Work instruction: For the listing below, output exactly the lines from the line with "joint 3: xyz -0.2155" up to and including the line with "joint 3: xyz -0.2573", and no other lines.
━━━ Data
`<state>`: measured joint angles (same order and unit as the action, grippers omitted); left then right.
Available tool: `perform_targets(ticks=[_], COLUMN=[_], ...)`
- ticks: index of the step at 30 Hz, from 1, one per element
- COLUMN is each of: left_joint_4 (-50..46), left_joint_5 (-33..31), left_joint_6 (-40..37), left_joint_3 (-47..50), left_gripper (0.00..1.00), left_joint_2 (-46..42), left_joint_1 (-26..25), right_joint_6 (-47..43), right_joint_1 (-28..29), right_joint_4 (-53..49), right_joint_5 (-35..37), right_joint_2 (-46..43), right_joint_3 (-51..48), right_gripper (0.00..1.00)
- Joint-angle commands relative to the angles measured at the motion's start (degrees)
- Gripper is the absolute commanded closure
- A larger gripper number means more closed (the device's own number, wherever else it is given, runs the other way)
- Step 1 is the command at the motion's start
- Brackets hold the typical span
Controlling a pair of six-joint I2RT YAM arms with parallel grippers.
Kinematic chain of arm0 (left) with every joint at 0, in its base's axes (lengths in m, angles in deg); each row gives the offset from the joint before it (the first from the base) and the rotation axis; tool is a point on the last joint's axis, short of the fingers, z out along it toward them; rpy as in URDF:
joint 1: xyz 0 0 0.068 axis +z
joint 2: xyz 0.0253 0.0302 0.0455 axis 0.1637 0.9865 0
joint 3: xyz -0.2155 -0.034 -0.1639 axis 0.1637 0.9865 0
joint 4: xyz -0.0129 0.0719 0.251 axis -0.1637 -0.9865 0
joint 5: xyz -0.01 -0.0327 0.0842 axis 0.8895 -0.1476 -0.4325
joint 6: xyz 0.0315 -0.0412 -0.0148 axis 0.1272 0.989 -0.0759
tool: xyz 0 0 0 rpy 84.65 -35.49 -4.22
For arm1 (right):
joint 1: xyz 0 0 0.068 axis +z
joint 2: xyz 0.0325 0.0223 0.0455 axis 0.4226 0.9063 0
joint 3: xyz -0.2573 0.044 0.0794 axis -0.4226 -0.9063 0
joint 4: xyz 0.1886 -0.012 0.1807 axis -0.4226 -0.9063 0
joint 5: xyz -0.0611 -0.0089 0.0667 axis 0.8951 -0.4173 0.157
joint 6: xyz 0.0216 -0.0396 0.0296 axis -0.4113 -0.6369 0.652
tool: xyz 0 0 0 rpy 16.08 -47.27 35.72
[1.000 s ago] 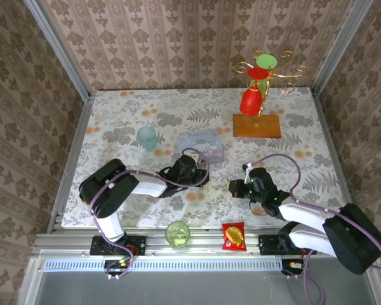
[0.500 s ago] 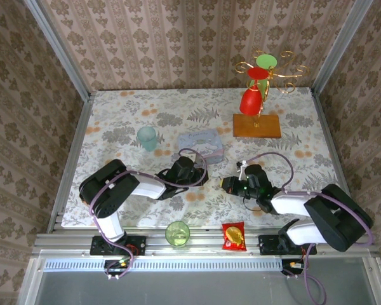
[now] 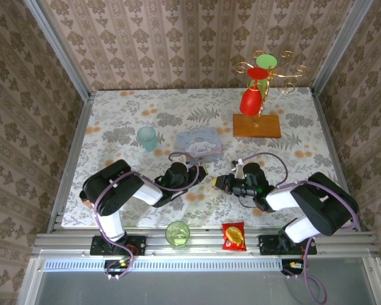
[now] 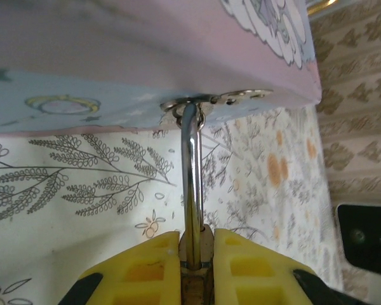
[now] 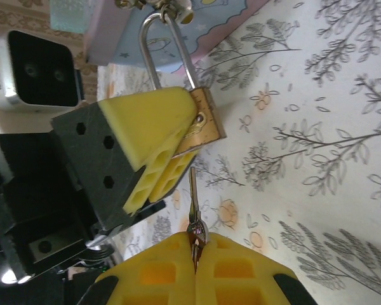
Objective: Unlock a padlock with a key
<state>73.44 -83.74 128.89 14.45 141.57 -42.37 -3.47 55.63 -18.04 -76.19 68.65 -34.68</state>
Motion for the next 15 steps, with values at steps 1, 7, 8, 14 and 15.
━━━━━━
Result of this exercise:
joint 3: xyz -0.2155 -0.034 -0.1639 axis 0.1637 0.9865 0
joint 4: xyz -0.0129 0.0719 0.251 axis -0.1637 -0.9865 0
joint 5: xyz -0.01 -0.0327 0.0842 axis 0.8895 -0.1476 -0.4325
joint 6: xyz 0.0315 -0.0412 -0.0148 axis 0.1272 0.989 -0.0759
tool: xyz 0 0 0 rpy 84.65 -35.49 -4.22
For arm1 (right):
joint 1: xyz 0 0 0.068 axis +z
joint 2: xyz 0.0325 0.0223 0.0455 axis 0.4226 0.9063 0
joint 3: xyz -0.2573 0.044 0.0794 axis -0.4226 -0.9063 0

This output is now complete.